Un avesha è una manifestazione divina in cui l'ego individuale resta, infatti l’io resta libero e la Divinità viene per adombrarlo quando è necessario che venga ispirato. La manifestazione divina, in questo caso, viene colorata e condizionata dalle qualità e dalle caratteristiche dell’ego che viene permeato. Lo Spirito si mostra mischiato a tutte le sfumature della sua razza, del suo modo di essere e di sentire, perciò assume tutte le caratteristiche dell’incarnazione in cui entra.
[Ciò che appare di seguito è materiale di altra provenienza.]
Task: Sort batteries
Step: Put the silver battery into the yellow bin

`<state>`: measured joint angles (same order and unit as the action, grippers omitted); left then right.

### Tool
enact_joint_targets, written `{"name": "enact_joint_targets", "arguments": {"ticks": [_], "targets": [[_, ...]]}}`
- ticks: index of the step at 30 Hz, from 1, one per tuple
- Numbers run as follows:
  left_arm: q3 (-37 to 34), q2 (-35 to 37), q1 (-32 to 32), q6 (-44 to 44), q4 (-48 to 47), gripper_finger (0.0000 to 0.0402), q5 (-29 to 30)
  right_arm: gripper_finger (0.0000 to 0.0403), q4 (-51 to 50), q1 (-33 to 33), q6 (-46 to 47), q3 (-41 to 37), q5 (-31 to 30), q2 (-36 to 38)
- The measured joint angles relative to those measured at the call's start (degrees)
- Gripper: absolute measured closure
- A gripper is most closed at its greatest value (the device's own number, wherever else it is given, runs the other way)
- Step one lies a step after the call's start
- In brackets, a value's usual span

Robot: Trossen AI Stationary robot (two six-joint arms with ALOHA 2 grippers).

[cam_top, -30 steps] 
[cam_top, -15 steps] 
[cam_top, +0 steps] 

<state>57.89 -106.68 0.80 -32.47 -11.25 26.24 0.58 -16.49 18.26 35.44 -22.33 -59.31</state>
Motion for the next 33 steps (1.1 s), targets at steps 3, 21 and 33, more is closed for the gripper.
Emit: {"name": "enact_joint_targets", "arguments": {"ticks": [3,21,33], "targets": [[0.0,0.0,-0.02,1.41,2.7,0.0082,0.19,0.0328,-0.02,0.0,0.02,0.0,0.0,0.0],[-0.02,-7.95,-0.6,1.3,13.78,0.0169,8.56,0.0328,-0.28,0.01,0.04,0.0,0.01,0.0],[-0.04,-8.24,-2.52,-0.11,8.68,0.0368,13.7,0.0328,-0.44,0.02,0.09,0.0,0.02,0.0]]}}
E questa è la differenza fondamentale tra un avatara e un avesha, sebbene la cosa non possa ragionarsi come un fatto di gradini più alti o più bassi. E se la pensiamo così, valutiamo che l’adombramento divino segue forme e modi diversi per adattarsi agli uomini, perciò il gradino più basso lo offre nell’ispirazione. L’avesha la sente molto intensamente e prosegue a sentirla per tutta la vita anzi, solitamente, si accentua nell’ultima parte di vita. Ma l’ispirazione, per come è comunemente pensata, resta troppo debole, parziale e troppo soggettiva per offrire l'idea di quello che prova un avesha.
Il potere divino gli cala dall’alto in un attimo, e da quel momento, l'io parla con una conoscenza e un’autorità che non possiede nella sua vita comune. Nello stato normale non saprebbe dire o fare quello che dice e che fa quando è permeato e adombrato dallo Spirito. E di questo tipo sono le esperienze dei profeti e dei veggenti che, in ogni tempo e paese, esprimono la Voce di Dio.